Each record below should be given again exactly as it reads.

Items listed in a dataset:
+ + + +

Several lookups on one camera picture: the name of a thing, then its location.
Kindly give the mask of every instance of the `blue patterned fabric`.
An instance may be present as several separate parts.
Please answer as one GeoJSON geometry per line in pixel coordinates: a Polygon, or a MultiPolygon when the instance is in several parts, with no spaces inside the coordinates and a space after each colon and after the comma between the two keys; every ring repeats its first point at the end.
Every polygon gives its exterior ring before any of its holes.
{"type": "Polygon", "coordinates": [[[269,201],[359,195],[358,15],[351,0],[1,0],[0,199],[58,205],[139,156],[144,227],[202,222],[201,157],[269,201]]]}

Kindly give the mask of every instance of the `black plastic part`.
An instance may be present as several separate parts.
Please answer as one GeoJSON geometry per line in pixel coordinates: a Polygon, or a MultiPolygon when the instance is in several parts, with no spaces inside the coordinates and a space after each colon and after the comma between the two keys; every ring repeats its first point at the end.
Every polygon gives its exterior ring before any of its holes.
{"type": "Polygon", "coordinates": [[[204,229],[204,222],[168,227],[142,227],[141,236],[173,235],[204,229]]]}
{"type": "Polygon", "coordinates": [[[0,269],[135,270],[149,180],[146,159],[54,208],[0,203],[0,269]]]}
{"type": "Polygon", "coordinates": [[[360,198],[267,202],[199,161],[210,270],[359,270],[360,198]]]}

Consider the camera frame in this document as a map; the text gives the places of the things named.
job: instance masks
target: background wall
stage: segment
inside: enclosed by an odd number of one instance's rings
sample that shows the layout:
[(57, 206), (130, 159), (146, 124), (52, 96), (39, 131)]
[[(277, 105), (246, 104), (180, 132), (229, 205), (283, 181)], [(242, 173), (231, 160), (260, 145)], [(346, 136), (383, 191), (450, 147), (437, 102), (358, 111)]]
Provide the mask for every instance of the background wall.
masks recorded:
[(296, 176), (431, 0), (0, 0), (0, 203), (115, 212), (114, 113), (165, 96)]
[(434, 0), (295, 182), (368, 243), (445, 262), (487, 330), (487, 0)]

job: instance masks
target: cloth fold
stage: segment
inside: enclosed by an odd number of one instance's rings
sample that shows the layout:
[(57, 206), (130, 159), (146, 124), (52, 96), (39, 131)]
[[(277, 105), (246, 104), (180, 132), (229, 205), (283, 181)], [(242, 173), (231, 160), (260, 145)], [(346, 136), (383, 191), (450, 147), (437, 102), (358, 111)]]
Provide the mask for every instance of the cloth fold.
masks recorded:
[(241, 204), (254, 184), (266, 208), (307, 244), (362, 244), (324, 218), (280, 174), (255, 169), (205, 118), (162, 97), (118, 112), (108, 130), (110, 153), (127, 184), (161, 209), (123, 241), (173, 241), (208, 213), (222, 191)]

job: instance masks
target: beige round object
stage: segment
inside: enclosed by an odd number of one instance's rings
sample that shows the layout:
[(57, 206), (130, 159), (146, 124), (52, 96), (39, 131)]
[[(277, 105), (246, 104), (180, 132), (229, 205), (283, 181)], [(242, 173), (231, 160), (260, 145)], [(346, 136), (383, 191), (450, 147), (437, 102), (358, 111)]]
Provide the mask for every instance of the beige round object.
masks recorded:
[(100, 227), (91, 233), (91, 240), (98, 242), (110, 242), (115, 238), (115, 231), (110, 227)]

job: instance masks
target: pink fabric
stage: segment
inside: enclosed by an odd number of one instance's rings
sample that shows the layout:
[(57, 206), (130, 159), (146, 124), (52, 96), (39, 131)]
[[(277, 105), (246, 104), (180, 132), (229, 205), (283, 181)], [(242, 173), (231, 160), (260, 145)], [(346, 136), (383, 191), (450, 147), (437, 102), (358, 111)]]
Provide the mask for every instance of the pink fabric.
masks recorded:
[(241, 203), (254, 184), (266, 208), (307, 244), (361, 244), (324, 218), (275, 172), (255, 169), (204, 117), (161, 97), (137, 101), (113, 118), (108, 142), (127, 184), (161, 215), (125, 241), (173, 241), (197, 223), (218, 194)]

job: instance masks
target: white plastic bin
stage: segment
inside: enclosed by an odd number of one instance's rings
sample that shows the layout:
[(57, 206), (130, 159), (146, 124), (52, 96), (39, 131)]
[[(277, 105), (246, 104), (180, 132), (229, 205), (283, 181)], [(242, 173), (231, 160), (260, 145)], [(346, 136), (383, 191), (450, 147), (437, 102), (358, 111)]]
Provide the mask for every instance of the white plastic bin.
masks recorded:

+ + + +

== Exercise result ==
Several lookups on one camera picture: the name of a thing, then its location.
Kindly give the mask of every instance of the `blue patterned fabric`.
An instance may be present as several separate parts.
Please answer as one GeoJSON geometry per line in pixel coordinates: a Polygon, or a MultiPolygon when the instance is in several parts, with no spaces inside the coordinates and a space after each colon and after the comma between the two keys; every ring repeats its first point at the end.
Every polygon gives its exterior ring before any of its holes.
{"type": "Polygon", "coordinates": [[[269,201],[359,195],[358,15],[351,0],[1,0],[0,199],[58,205],[139,156],[144,227],[202,222],[201,157],[269,201]]]}

Kindly give the mask of every instance of the `black plastic part`.
An instance may be present as several separate parts.
Please answer as one GeoJSON geometry per line in pixel coordinates: a Polygon, or a MultiPolygon when the instance is in several parts, with no spaces inside the coordinates and a space after each colon and after the comma between the two keys; every ring repeats its first point at the end.
Every polygon gives its exterior ring before any of its holes.
{"type": "Polygon", "coordinates": [[[204,229],[204,222],[168,227],[142,227],[141,236],[173,235],[204,229]]]}
{"type": "Polygon", "coordinates": [[[0,269],[135,270],[149,180],[146,159],[54,208],[0,203],[0,269]]]}
{"type": "Polygon", "coordinates": [[[360,198],[267,202],[199,161],[210,270],[359,270],[360,198]]]}

Consider the camera frame in this document as a map; the text gives the places of the things named.
job: instance masks
target: background wall
stage: segment
inside: enclosed by an odd number of one instance's rings
sample that shows the layout:
[(57, 206), (130, 159), (146, 124), (52, 96), (39, 131)]
[[(277, 105), (246, 104), (180, 132), (229, 205), (283, 181)], [(242, 173), (231, 160), (260, 145)], [(346, 136), (383, 191), (450, 147), (437, 102), (358, 111)]]
Provide the mask for every instance of the background wall.
masks recorded:
[(296, 176), (431, 0), (0, 0), (0, 203), (115, 212), (114, 113), (165, 96)]
[(434, 0), (295, 182), (368, 243), (445, 262), (487, 330), (487, 0)]

job: instance masks
target: cloth fold
stage: segment
inside: enclosed by an odd number of one instance's rings
sample that shows the layout:
[(57, 206), (130, 159), (146, 124), (52, 96), (39, 131)]
[[(277, 105), (246, 104), (180, 132), (229, 205), (283, 181)], [(242, 173), (231, 160), (260, 145)], [(346, 136), (383, 191), (450, 147), (437, 102), (358, 111)]]
Provide the mask for every instance of the cloth fold.
masks recorded:
[(241, 204), (254, 184), (266, 208), (307, 244), (362, 244), (324, 218), (280, 174), (255, 169), (205, 118), (162, 97), (118, 112), (108, 130), (110, 153), (127, 184), (161, 209), (123, 241), (173, 241), (208, 213), (222, 191)]

job: instance masks
target: beige round object
stage: segment
inside: enclosed by an odd number of one instance's rings
sample that shows the layout:
[(57, 206), (130, 159), (146, 124), (52, 96), (39, 131)]
[[(277, 105), (246, 104), (180, 132), (229, 205), (283, 181)], [(242, 173), (231, 160), (260, 145)], [(346, 136), (383, 191), (450, 147), (437, 102), (358, 111)]]
Provide the mask for every instance of the beige round object.
masks recorded:
[(100, 227), (91, 233), (91, 240), (98, 242), (110, 242), (115, 238), (115, 231), (110, 227)]

job: instance masks
target: pink fabric
stage: segment
inside: enclosed by an odd number of one instance's rings
sample that shows the layout:
[(57, 206), (130, 159), (146, 124), (52, 96), (39, 131)]
[[(277, 105), (246, 104), (180, 132), (229, 205), (283, 181)], [(242, 173), (231, 160), (260, 145)], [(346, 136), (383, 191), (450, 147), (437, 102), (358, 111)]]
Provide the mask for every instance of the pink fabric.
masks recorded:
[(241, 203), (254, 184), (266, 208), (307, 244), (361, 244), (324, 218), (275, 172), (255, 169), (204, 117), (161, 97), (137, 101), (113, 118), (108, 142), (127, 184), (161, 215), (125, 241), (173, 241), (197, 223), (218, 194)]

job: instance masks
target: white plastic bin
stage: segment
inside: enclosed by an odd number of one instance's rings
sample that shows the layout:
[(57, 206), (130, 159), (146, 124), (52, 96), (39, 131)]
[[(277, 105), (246, 104), (180, 132), (229, 205), (283, 181)], [(242, 173), (231, 160), (260, 145)], [(346, 136), (383, 191), (450, 147), (437, 102), (358, 111)]]
Provide the mask for every instance of the white plastic bin.
masks recorded:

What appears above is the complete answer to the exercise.